## TO DO
Find every line in the records below that holds the word "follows", and copy each one.

(Stored items)
=====

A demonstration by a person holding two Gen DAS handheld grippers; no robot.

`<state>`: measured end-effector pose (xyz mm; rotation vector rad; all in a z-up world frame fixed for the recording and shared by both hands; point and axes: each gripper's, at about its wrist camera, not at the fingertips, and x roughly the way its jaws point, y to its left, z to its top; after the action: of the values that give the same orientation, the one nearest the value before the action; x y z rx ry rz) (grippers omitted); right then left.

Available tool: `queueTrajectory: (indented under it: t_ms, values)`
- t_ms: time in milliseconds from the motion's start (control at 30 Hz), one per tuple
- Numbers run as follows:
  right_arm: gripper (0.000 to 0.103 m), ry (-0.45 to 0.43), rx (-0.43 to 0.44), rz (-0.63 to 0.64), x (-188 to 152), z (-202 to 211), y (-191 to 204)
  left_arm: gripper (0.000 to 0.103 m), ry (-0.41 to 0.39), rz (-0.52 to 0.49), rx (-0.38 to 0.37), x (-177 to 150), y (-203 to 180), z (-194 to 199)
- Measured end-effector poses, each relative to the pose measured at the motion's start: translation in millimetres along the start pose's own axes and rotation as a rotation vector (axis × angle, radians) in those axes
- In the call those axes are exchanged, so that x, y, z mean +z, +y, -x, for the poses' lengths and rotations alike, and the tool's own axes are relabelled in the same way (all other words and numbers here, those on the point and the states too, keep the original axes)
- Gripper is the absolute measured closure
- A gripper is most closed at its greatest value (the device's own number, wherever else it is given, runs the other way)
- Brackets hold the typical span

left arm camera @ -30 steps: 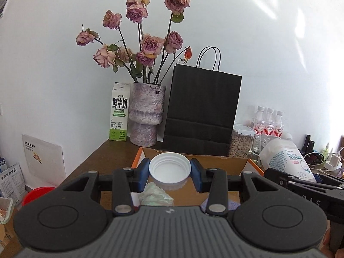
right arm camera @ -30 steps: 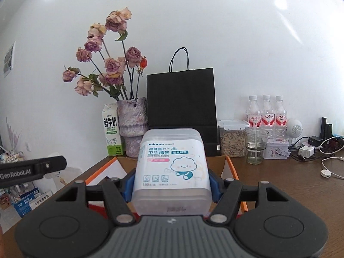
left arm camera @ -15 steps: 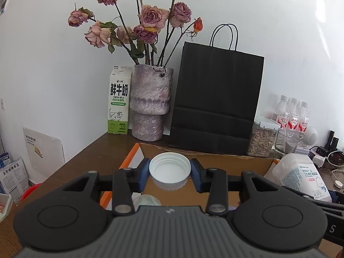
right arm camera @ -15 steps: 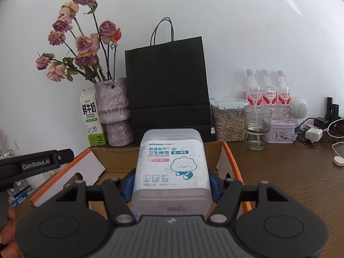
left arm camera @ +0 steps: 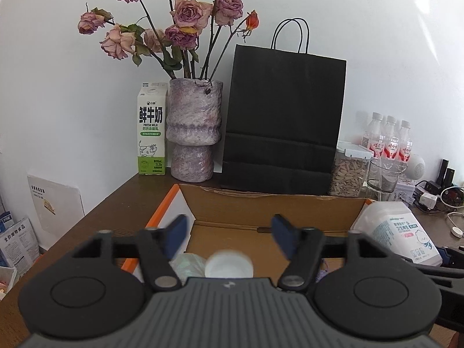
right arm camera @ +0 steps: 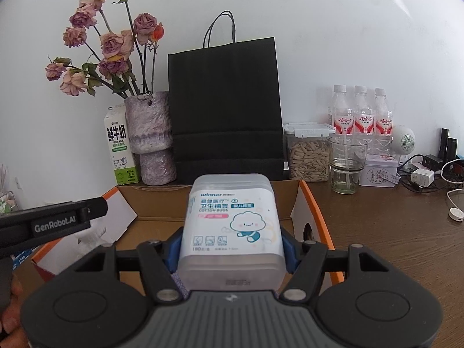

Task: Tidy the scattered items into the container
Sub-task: 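Lower the cap and tub into the box and open both tools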

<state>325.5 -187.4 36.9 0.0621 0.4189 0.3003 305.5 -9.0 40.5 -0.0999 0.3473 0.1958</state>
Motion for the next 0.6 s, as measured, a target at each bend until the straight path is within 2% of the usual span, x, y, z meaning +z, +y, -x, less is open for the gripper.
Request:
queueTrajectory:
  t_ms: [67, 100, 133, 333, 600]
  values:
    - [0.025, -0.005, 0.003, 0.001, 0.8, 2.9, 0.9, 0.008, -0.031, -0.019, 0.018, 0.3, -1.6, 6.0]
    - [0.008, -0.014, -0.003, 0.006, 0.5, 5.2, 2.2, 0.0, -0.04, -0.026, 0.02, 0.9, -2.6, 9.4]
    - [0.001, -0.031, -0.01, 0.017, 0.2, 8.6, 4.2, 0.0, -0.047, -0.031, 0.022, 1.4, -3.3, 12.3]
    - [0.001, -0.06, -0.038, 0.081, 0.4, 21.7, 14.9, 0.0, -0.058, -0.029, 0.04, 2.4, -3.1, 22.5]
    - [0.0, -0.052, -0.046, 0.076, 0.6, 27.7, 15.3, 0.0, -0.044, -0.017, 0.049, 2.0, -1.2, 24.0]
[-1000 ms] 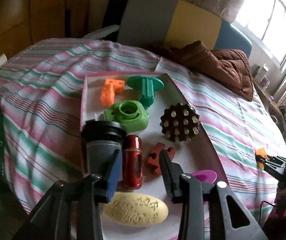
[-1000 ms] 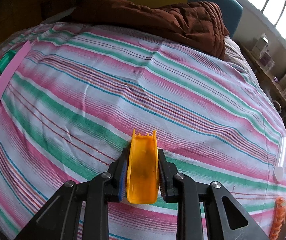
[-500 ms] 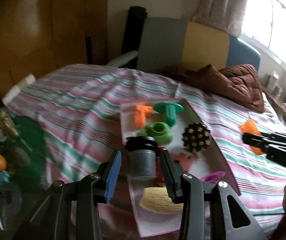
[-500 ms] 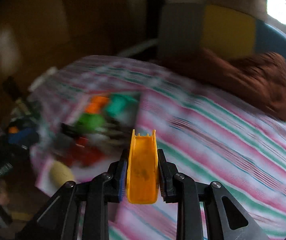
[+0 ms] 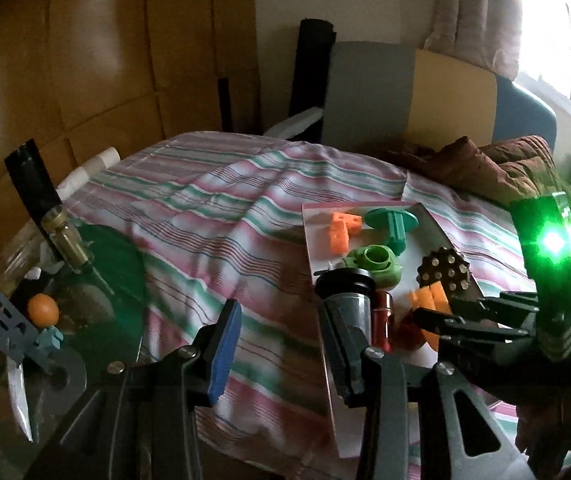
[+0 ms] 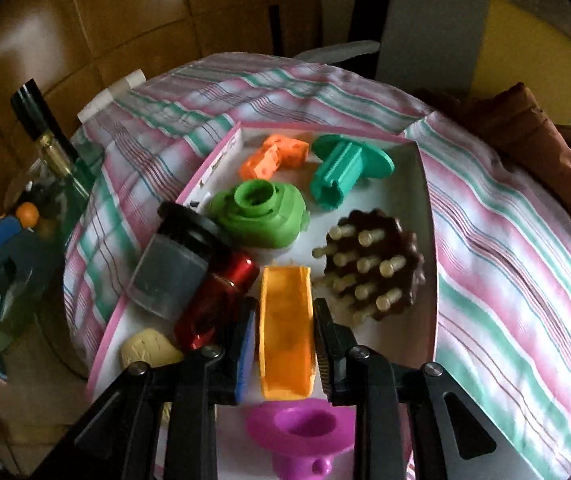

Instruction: Organize rigid objects

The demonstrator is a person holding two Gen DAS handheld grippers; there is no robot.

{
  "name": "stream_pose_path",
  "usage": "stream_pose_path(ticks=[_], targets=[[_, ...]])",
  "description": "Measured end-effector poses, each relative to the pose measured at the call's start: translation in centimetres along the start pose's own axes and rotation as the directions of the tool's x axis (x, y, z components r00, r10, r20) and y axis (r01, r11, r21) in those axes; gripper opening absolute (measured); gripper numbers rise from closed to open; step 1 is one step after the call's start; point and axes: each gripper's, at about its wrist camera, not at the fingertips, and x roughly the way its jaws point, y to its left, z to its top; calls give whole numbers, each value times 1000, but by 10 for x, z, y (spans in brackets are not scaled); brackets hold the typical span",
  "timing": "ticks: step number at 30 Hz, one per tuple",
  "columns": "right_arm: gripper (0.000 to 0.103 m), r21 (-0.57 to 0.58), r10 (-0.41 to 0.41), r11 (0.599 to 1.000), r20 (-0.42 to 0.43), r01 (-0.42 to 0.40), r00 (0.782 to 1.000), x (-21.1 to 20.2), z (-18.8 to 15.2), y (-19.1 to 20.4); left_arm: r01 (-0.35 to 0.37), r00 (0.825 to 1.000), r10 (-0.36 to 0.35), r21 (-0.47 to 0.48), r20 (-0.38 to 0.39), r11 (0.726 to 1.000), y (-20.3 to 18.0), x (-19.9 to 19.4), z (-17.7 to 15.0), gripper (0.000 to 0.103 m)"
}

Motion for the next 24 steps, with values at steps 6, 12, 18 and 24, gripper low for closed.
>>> stream_pose_path(ticks=[6, 12, 18, 24], targets=[[61, 70, -37, 997, 116, 29, 993, -36, -11, -7, -9, 1000, 9, -6, 10, 1000, -7, -9, -3, 41], [74, 131, -168, 981, 215, 142, 962, -70, -26, -1, 40, 999, -40, -33, 22, 999, -14, -18, -10, 41], [75, 212, -233, 959, 203, 190, 951, -87, -51, -5, 14, 998, -14, -5, 67, 1000, -24, -29, -21, 41], [75, 237, -256, 949, 194, 208, 947, -94, -69, -5, -11, 990, 9, 8, 143, 1000, -27, -44, -24, 38]])
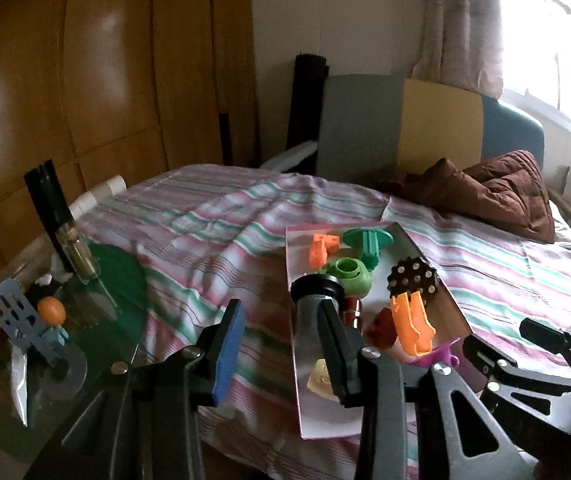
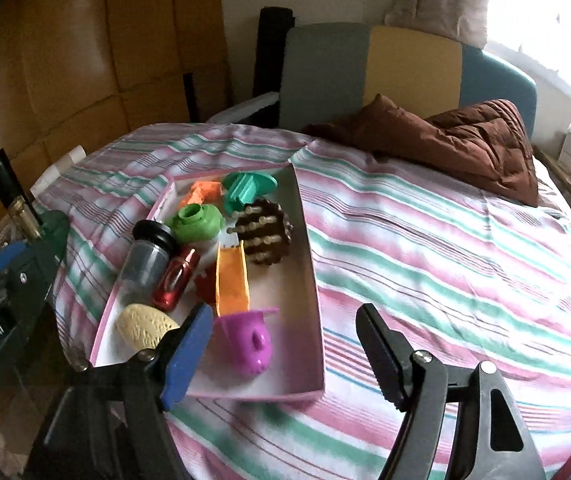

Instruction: Organize rigid objects

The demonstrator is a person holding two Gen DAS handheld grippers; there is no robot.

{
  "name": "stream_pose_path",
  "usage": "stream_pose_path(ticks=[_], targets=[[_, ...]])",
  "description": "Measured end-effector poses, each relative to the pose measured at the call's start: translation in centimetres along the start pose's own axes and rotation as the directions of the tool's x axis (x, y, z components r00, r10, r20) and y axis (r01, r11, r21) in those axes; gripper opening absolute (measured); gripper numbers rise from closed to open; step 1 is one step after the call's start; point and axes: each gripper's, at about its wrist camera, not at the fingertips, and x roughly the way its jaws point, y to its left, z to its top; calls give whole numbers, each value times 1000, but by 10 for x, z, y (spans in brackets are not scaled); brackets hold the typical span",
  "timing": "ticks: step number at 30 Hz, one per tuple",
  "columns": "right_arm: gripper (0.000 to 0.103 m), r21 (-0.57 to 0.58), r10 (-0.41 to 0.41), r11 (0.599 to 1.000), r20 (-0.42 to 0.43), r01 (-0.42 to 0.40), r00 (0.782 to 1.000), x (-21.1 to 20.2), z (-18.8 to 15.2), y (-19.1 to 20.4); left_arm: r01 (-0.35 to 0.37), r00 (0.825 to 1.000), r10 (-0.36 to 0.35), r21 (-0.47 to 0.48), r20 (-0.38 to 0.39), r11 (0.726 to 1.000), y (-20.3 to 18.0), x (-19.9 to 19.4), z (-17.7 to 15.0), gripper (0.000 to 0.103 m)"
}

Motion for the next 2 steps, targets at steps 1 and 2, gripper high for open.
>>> stream_pose_path(ticks=[1, 2], targets=[[75, 1, -3, 1000, 3, 3, 1000, -2, -1, 0, 11, 1000, -11, 2, -7, 1000, -1, -1, 0, 38], [75, 0, -9, 1000, 5, 9, 1000, -3, -2, 0, 14, 1000, -14, 1, -17, 1000, -1, 0, 0, 38]])
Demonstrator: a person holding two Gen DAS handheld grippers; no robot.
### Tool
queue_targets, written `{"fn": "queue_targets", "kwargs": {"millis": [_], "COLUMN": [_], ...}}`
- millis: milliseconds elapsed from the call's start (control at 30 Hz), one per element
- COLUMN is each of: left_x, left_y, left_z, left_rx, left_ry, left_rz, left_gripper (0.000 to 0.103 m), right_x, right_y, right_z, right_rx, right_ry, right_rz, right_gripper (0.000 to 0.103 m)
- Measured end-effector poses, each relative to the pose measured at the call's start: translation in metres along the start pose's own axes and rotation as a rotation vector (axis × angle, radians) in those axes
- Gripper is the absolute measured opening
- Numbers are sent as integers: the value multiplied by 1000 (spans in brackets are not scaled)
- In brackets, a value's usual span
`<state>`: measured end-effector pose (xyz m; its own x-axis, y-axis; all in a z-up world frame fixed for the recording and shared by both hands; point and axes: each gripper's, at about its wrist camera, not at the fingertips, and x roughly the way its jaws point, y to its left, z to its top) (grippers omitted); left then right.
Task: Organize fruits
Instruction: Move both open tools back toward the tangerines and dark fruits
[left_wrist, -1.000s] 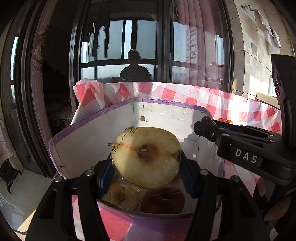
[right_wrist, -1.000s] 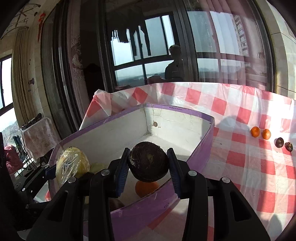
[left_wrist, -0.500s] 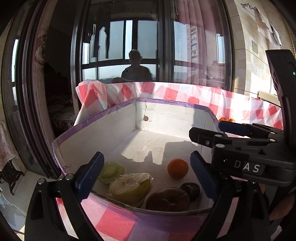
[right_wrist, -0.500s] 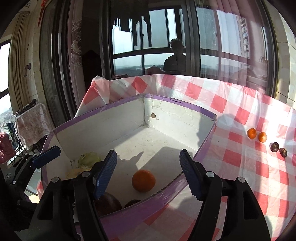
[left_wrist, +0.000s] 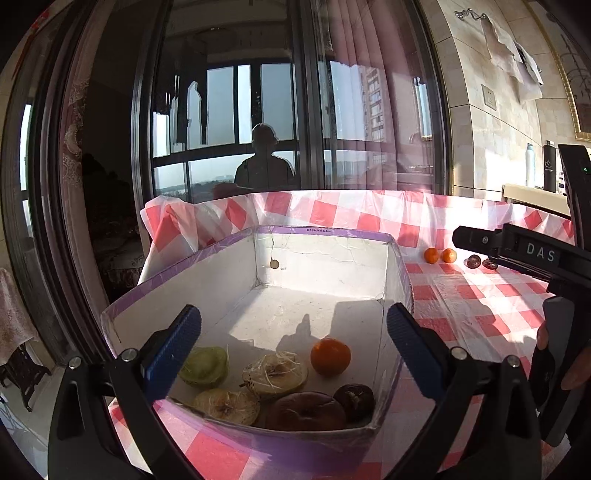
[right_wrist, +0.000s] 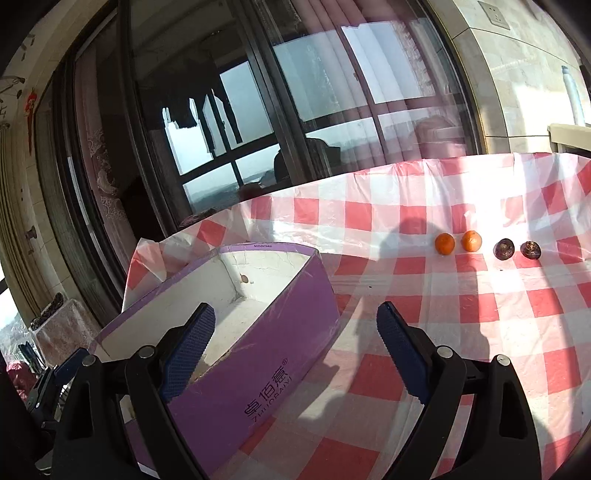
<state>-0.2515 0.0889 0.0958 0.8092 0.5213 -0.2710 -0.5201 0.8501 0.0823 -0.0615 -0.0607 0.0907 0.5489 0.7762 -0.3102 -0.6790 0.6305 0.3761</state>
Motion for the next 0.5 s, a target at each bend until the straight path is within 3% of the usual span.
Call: {"fn": "queue_targets", "kwargs": {"millis": [133, 233, 367, 500], "left_x": [-14, -22, -4, 46], "left_y": [-34, -75, -127, -163], "left_z": [8, 13, 20, 29], "left_rx": [53, 132, 175, 98], "left_ry": [-87, -130, -67, 43], "left_rz": [-83, -188, -372, -458], "left_gripper": [101, 101, 101, 101], "right_x": [-14, -23, -34, -44], "right_y": [-52, -88, -131, -166], "right_z": [0, -3, -11, -23], "right_rx": [105, 166, 245, 303], "right_ry": [-34, -48, -56, -55], "right_rz": [-69, -130, -197, -254], "right_gripper": [87, 87, 87, 87]}}
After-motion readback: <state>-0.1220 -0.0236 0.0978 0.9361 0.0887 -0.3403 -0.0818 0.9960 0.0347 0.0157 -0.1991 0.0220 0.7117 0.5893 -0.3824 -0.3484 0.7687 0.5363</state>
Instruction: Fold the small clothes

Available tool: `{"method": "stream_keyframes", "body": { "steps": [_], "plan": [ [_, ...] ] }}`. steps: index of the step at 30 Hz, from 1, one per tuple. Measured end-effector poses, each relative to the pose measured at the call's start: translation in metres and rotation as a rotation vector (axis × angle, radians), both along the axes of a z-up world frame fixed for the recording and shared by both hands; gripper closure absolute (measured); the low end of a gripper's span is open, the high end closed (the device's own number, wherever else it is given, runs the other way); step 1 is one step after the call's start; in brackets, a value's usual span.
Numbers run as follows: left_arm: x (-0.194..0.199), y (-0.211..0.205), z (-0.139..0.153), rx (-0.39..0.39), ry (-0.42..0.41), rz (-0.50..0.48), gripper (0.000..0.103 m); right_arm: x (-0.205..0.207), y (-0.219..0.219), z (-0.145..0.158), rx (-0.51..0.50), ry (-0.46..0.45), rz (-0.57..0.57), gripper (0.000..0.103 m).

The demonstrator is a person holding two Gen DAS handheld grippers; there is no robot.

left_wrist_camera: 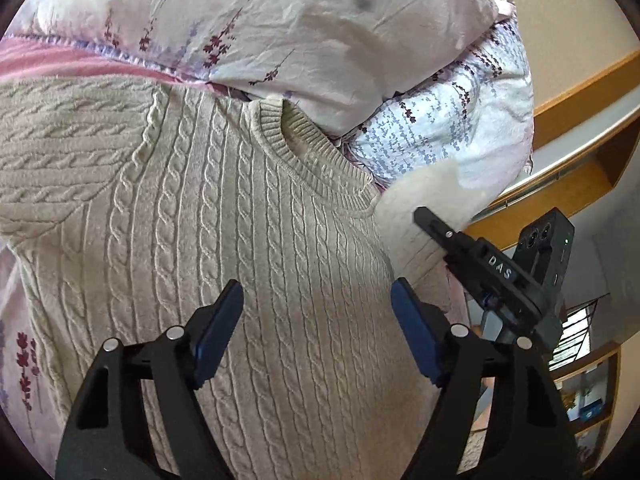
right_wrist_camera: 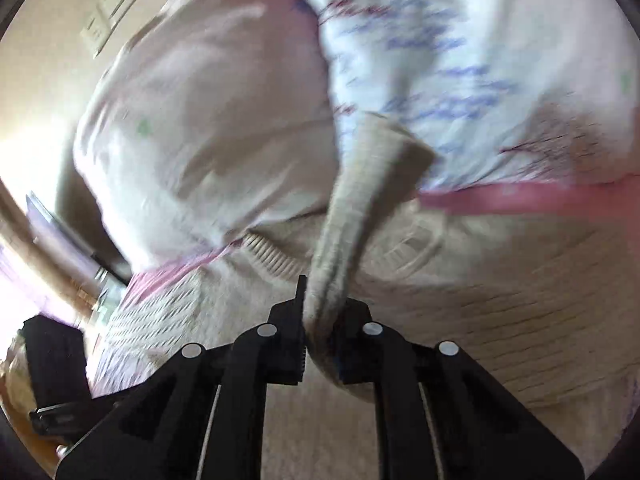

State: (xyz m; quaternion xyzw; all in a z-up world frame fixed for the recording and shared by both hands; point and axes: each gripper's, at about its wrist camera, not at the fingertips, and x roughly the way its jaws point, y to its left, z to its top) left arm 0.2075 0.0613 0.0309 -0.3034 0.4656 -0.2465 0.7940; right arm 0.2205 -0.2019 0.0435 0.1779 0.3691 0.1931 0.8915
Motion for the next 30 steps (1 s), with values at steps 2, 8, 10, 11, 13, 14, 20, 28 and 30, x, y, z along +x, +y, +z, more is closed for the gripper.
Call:
{"method": "stream_keyframes", "body": {
  "steps": [2,8,10,11,13,14,20,28,30],
  "plan": [
    [0.003,-0.001,-0.006,-0.028,0.031,0.006,0.028,0.0,0.022,-0.011,0.016,0.065,0.095,0.057],
    [0.012,-0.007,-0.016,-0.035,0.081,0.027,0.029,-0.025,-0.035,-0.012,0.14,0.085,-0.001,0.049],
    [0.017,-0.01,-0.019,-0.046,0.102,0.034,0.036,-0.045,-0.084,-0.012,0.189,0.098,-0.126,0.049],
    [0.02,-0.012,-0.021,-0.051,0.114,0.04,0.037,-0.051,-0.101,-0.011,0.203,0.106,-0.172,0.049],
    [0.025,-0.017,-0.024,-0.054,0.138,0.053,0.042,-0.065,-0.142,-0.019,0.26,0.134,-0.294,0.05],
    [0.027,-0.019,-0.026,-0.054,0.151,0.057,0.044,-0.071,-0.16,-0.024,0.286,0.149,-0.343,0.05],
    [0.038,-0.023,-0.039,-0.062,0.217,0.108,0.058,-0.082,-0.21,-0.06,0.423,0.261,-0.489,0.055],
    [0.045,-0.016,-0.046,-0.05,0.236,0.156,0.084,-0.073,-0.212,-0.075,0.515,0.281,-0.485,0.062],
    [0.049,-0.016,-0.048,-0.04,0.237,0.162,0.093,-0.075,-0.214,-0.07,0.486,0.257,-0.513,0.064]
  ]
}}
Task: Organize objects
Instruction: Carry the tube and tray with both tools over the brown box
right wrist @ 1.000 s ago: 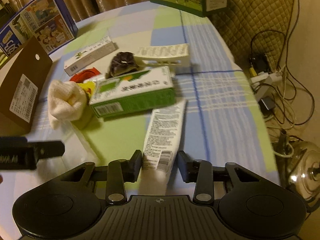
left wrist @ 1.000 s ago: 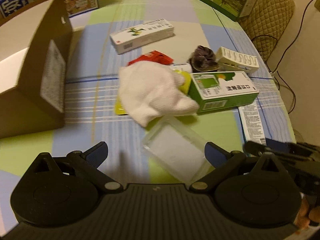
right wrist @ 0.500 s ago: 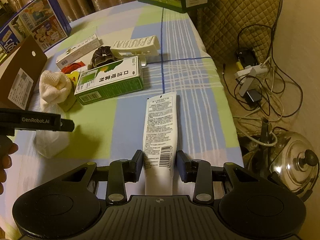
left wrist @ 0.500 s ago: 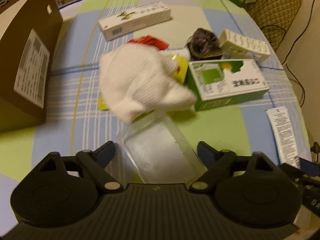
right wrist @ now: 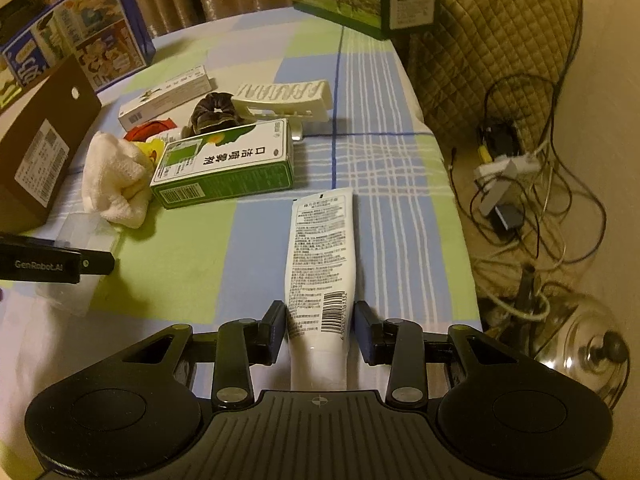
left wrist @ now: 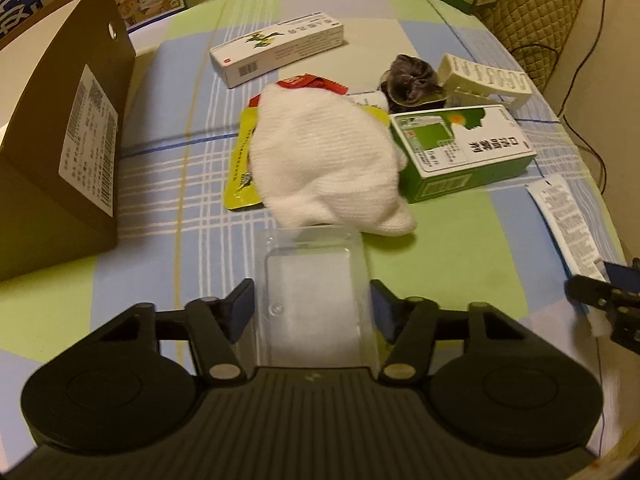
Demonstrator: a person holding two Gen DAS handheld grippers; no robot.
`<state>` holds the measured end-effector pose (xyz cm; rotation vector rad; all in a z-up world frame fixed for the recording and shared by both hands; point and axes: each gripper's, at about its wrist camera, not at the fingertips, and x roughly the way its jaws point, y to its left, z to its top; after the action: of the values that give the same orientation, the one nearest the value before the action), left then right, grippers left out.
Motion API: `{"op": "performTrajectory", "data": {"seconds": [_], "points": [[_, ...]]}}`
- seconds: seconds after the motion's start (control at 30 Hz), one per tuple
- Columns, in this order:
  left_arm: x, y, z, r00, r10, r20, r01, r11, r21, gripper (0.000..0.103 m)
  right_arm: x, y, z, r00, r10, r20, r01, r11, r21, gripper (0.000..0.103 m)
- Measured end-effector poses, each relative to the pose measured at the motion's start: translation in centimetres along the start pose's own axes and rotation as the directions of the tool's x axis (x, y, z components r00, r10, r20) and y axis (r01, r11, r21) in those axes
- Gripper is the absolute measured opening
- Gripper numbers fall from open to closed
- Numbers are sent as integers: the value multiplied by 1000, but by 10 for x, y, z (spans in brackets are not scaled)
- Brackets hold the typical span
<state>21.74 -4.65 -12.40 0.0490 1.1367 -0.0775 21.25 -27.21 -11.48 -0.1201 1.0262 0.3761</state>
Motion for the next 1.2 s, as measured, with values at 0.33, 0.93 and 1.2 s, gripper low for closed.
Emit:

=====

## SOLUTION TO THIS PROBLEM
- Numbers run as follows:
Numbers run as follows: left_arm: x (-0.194..0.199), y (-0.211..0.205), z (-0.139..0.153), rx (-0.39..0.39), ry (-0.42..0.41), rz (-0.50..0.48), gripper (0.000..0.103 m); right_arm: x (-0.205..0.207), y (-0.219..0.219), z (-0.145..0.158), rx (-0.51..0.50), ry (-0.46..0.45), rz (-0.57..0.57), gripper (0.000..0.103 m).

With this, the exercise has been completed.